* Allow the Chief Underwriting Officer (CUO) to make the
best informed decisions about catastrophe limit requirements and
budget for per-risk and per-event retentions.
* Increase competition by maximizing the number of
treaty markets willing to quote.
* Minimize treaty restrictions driven by data quality
(actual or perceived).
* Increase confidence of rating agencies in exposure data.
* Maximize the CUO’s leverage for negotiations with
treaty underwriters.
* Reduce operating revenue leakage from risk misclassification,
underinsurance, and failure to comply with existing underwriting
guidelines.
* Reduce risk of missed or inadequate facultative reinsurance.
* Improve profitability resulting from better decision-making.
Background
* Catastrophe models drive pricing for catastrophe exposed risks.
These models are sensitive to exposure data quality and
undervaluation.
The loss estimates can be improved with more complete data.

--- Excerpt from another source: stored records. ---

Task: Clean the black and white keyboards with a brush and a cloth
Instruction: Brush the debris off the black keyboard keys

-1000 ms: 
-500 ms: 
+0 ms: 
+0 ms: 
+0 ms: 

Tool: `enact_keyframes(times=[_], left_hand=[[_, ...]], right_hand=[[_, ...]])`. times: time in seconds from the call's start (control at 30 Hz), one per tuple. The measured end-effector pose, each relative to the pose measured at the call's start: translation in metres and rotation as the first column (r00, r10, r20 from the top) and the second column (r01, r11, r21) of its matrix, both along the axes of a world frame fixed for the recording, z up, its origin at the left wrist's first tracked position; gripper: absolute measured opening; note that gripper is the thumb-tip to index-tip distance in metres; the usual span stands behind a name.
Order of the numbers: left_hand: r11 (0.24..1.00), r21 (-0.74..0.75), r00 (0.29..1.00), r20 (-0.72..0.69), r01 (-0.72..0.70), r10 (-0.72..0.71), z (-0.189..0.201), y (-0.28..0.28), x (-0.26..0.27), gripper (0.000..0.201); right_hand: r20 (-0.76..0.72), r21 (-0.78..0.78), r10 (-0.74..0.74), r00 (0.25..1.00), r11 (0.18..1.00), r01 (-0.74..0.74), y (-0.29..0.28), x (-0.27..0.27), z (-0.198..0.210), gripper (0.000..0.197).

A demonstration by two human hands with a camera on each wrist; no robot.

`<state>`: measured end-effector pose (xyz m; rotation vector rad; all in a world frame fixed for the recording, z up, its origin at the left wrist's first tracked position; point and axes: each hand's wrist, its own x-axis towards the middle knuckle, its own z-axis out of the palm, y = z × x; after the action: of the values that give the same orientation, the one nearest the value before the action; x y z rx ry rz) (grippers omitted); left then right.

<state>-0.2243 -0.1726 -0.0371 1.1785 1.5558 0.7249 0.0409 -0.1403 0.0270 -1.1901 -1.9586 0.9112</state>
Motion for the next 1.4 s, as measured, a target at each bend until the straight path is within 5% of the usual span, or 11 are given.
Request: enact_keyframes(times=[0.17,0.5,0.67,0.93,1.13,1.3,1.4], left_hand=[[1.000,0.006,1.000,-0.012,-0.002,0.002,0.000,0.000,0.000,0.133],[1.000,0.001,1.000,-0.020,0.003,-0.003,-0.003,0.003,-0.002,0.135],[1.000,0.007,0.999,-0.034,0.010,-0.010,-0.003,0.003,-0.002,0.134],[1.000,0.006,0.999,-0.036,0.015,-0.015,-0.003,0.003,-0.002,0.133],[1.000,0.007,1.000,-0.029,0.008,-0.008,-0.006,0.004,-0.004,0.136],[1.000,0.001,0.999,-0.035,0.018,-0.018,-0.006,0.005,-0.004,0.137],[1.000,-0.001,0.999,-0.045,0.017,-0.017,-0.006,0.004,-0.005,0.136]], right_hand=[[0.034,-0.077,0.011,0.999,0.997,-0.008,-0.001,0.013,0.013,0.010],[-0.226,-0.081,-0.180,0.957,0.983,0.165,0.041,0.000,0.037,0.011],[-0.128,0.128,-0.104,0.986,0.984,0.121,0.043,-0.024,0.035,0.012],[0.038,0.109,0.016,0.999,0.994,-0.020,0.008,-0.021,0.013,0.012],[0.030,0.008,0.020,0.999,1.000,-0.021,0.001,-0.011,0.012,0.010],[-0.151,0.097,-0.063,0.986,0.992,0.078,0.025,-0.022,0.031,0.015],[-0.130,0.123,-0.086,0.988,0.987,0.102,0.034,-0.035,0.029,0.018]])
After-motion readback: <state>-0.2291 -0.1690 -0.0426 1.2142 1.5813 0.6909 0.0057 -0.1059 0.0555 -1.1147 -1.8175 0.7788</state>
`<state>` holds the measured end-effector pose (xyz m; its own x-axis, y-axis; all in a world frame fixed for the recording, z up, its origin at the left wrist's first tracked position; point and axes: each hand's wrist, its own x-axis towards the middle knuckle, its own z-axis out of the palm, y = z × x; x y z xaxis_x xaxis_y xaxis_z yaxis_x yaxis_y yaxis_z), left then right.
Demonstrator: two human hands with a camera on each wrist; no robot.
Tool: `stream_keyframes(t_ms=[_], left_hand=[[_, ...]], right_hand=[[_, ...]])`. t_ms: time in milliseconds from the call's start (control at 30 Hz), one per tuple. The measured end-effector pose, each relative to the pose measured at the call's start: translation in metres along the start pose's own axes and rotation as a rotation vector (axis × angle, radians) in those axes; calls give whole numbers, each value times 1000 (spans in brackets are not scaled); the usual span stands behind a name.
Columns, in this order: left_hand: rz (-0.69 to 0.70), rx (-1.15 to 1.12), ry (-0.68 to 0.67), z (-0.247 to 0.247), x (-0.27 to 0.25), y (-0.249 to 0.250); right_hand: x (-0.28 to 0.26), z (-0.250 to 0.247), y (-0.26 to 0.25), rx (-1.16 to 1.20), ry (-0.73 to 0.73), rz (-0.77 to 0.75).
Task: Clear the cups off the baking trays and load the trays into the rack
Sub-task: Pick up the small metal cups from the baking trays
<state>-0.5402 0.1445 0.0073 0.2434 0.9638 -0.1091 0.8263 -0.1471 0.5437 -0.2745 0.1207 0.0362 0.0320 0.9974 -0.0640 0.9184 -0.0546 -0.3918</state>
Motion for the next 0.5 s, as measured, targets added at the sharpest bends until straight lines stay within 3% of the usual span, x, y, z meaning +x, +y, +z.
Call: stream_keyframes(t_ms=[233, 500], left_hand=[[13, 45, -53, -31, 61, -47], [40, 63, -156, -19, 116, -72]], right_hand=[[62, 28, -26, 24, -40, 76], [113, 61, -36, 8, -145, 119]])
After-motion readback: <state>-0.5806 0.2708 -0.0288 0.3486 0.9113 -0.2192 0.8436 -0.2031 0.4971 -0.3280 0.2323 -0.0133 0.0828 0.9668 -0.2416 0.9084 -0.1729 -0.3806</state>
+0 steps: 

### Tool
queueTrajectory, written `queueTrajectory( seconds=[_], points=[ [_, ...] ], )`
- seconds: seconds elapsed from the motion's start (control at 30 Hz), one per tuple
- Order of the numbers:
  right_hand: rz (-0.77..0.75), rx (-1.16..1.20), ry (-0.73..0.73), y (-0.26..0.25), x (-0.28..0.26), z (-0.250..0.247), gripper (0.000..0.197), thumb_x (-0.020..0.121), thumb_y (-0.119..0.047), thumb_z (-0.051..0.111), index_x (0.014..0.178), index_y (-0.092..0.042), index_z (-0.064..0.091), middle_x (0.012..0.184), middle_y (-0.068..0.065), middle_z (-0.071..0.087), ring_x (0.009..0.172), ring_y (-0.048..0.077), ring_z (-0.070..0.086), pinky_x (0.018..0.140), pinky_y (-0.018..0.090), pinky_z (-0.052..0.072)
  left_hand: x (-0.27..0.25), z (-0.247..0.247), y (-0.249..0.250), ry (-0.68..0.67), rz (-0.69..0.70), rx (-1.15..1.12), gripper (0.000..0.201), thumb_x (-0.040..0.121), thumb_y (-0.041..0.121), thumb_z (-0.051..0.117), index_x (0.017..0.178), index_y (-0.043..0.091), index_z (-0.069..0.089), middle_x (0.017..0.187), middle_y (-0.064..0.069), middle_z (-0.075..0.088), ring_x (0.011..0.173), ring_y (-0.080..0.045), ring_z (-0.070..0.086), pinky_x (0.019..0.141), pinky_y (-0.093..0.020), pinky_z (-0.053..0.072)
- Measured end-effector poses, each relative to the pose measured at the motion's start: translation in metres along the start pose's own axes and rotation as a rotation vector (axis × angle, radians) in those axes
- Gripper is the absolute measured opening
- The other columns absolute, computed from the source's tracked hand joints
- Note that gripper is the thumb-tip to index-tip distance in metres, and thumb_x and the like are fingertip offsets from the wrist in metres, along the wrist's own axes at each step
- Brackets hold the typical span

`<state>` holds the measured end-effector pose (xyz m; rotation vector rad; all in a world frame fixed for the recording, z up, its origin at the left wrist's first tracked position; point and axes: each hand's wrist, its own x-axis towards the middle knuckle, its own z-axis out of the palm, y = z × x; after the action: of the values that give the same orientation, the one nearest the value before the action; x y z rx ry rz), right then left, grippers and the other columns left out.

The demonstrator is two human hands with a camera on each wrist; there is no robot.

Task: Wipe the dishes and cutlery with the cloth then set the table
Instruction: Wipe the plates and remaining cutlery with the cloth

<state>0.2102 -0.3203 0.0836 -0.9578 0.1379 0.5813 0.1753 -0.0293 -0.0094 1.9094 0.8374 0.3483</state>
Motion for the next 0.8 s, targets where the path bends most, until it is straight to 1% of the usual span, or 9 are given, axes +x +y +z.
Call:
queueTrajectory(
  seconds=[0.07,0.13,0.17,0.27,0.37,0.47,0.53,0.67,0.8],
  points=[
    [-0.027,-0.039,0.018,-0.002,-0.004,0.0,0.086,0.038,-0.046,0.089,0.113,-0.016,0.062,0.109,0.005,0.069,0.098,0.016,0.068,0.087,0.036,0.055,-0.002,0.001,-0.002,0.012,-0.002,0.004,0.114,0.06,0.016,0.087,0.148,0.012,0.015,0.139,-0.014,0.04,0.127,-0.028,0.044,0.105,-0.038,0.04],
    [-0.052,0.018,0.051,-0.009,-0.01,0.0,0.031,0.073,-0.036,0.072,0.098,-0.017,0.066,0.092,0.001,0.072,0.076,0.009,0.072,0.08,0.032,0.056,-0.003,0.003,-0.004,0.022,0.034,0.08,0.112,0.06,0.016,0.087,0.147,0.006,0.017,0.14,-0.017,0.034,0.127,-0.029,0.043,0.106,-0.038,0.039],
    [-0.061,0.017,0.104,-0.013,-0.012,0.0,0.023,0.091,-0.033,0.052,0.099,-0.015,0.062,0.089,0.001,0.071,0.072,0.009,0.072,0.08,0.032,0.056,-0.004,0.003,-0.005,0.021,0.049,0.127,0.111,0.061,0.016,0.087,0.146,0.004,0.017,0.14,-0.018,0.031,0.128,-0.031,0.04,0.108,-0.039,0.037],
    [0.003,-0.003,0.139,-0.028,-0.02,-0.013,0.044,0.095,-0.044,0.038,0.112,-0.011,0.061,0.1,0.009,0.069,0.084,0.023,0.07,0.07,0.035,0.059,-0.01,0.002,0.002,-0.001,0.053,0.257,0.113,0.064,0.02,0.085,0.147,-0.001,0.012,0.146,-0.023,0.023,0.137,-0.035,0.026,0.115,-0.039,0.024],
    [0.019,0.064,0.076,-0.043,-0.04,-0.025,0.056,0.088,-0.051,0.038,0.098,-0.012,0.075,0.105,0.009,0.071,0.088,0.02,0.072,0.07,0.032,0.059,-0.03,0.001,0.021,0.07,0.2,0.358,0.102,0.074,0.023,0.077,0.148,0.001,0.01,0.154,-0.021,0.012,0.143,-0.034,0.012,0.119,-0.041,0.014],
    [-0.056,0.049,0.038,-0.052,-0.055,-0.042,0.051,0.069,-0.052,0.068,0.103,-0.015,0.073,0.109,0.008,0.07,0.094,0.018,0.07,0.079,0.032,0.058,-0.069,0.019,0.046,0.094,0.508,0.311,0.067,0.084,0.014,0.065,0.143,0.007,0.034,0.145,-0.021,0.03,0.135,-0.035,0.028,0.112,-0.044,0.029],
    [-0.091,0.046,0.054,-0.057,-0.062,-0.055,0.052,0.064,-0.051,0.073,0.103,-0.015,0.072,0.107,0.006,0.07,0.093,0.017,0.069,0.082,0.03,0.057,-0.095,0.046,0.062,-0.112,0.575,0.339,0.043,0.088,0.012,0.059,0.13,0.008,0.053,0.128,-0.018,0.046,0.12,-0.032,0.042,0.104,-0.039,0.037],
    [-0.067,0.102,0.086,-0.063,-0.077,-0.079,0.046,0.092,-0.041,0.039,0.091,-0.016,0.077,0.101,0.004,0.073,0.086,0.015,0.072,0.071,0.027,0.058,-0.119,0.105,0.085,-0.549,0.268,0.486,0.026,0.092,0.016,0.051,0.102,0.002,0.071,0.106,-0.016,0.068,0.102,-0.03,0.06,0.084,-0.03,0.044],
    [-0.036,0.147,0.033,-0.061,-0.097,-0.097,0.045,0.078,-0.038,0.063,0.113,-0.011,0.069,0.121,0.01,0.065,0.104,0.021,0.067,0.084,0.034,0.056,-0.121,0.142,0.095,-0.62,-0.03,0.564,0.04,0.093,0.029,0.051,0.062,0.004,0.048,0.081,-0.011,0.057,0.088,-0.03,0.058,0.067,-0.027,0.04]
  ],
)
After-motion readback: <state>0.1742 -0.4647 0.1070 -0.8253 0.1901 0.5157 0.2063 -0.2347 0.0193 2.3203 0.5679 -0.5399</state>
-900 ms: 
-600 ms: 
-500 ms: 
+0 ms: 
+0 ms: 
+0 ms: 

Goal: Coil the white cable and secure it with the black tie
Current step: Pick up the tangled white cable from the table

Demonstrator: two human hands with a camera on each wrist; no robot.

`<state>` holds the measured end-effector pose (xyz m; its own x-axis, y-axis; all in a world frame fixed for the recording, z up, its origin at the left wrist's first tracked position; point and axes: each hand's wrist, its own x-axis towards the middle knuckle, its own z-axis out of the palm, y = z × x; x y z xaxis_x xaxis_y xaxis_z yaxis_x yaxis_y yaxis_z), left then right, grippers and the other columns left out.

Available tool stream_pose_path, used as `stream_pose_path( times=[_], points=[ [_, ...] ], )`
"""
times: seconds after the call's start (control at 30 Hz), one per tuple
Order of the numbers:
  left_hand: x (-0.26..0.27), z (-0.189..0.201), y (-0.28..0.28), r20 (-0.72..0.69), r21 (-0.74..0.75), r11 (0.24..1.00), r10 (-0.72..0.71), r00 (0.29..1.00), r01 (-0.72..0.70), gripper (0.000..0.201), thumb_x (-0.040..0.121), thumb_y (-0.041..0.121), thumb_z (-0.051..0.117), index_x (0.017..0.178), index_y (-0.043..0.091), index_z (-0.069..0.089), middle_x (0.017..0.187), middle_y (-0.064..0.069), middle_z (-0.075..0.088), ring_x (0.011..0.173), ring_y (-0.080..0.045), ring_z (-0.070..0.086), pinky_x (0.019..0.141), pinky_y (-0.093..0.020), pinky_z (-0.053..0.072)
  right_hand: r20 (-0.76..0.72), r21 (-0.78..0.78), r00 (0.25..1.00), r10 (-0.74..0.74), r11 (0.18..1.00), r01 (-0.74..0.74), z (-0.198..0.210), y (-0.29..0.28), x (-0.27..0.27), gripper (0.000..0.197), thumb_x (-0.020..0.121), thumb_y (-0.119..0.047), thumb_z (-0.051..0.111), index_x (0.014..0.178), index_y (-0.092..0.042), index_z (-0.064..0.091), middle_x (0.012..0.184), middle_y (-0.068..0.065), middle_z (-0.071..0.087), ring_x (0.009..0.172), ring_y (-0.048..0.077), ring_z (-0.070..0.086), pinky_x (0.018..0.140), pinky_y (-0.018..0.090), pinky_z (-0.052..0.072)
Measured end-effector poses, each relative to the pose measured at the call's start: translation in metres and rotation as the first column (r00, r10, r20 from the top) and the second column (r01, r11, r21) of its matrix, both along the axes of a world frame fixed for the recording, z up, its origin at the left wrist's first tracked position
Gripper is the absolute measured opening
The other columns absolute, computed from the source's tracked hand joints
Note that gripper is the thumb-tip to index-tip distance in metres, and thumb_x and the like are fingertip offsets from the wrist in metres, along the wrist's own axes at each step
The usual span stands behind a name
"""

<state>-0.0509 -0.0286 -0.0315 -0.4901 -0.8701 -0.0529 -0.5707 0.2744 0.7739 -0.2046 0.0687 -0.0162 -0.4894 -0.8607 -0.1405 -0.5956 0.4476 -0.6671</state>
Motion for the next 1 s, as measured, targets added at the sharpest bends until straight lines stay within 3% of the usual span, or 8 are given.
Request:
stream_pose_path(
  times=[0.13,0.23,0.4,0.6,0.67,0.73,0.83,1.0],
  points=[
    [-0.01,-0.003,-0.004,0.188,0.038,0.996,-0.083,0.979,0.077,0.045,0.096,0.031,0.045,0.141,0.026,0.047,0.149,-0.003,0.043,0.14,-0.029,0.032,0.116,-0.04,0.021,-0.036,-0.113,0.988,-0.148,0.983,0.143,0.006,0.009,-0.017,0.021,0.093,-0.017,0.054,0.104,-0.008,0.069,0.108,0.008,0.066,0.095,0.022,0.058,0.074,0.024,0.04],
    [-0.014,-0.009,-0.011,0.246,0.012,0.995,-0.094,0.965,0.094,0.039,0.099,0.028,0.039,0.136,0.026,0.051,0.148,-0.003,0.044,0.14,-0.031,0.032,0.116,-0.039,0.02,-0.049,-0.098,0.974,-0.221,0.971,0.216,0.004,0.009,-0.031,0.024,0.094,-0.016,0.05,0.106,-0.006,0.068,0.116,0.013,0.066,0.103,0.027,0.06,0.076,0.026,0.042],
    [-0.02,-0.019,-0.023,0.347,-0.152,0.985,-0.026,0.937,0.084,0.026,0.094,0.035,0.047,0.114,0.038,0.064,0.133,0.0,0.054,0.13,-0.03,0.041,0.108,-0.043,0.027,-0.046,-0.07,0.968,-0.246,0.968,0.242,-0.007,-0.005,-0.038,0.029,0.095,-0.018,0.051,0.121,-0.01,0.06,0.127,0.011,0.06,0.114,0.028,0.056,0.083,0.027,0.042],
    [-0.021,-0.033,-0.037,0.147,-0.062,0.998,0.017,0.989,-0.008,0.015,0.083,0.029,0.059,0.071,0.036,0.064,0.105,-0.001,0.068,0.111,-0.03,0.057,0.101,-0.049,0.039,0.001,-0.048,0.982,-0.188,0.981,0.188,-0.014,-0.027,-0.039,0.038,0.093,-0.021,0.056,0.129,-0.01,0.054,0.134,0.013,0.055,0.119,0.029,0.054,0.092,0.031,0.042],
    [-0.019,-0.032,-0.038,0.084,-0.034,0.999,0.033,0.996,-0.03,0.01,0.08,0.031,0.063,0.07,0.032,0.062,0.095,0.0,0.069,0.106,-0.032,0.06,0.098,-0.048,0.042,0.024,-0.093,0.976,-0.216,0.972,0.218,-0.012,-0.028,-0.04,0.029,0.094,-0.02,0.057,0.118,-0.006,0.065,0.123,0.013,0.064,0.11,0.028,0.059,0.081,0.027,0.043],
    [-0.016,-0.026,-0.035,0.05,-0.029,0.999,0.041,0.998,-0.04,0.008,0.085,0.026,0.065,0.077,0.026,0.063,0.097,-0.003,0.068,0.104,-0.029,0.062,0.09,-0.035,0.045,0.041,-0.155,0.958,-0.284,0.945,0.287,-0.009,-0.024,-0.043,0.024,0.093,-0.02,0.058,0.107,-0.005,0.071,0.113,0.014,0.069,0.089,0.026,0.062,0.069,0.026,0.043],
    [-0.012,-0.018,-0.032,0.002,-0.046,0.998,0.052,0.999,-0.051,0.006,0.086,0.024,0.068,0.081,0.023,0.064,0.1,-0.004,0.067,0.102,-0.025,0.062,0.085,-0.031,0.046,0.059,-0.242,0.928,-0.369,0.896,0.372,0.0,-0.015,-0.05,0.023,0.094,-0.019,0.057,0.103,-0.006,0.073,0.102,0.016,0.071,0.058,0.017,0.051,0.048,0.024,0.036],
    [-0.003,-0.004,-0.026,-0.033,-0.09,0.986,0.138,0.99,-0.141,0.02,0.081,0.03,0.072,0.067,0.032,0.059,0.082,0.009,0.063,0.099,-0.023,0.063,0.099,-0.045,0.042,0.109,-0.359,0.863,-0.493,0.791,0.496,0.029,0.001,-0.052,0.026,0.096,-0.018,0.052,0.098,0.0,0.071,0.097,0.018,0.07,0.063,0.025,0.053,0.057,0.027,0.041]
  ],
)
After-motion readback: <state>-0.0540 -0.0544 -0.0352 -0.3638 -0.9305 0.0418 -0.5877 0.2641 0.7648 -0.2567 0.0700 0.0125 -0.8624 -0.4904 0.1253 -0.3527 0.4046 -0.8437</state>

* If critical data is missing, the underwriting process will either
be suspended pending receipt of the missing data, or
the underwriter may fill-in the missing data based on assumptions
(which are likely to be conservative), or
the submission may simply be declined.
* Exposure values being presented to underwriters are commonly
30-40% under the actual replacement costs.
Many underwriters systematically compensate for underinsurance
by inflating values used in their internal analysis, or
by relying on the actuaries to build in rate adjustment factors.
If the carrier is doing a better than average good job of keeping
the values current, they need to communicate this so that
the treaty underwriters can use the values as presented with
greater confidence.
* If the treaty underwriters lack confidence in the quality of
the information being presented, they will compensate for the
increased uncertainty by declining to quote or by reducing
their willingness to give the best terms and conditions available.
* The willingness of the underwriters to accept the data as
submitted is a function of the current soft-market environment,
and the market conditions can change very rapidly following a
large event (Earthquake, Hurricane, or other catastrophe).
* Underwriters may already be compensating for poor quality
data and undervaluation in their current pricing. Improving the data quality and correcting the values will
not necessarily result in higher treaty costs!
* The same data that feeds the treaty underwriters’ analysis
also feeds the CUO’s decision-making process.
Undervaluation and incomplete/inaccurate data lead the CUO to
underestimate limit requirements, and also prevents the broker
from creating optimal program layering.
The Asperta Process
1. Review the existing portfolio data; check for completeness,
internal consistency, format, and perform high level analysis
for valuation.
2. Review the current treaty contract wording and structure
This can highlight restrictions being driven by perceived data
quality and be a factor in prioritization of work in later phases.
3. Interview underwriters (incumbent and prospective) to discuss
their specific data needs (these can change over time).
4. Prepare a proposed action plan for supplemental data collection
and reformatting.
5. Establish agreement on the action plan between CUO,
reinsurance broker, underwriters, and other involved parties.
Asperta will document scope of work in detailed work-order.
6. Gather supplemental data as needed.
7. Generate current estimates of building, contents, and
business interruption values.
8. Prepare updated submission spreadsheet(s) and related data,
including narrative description of the process.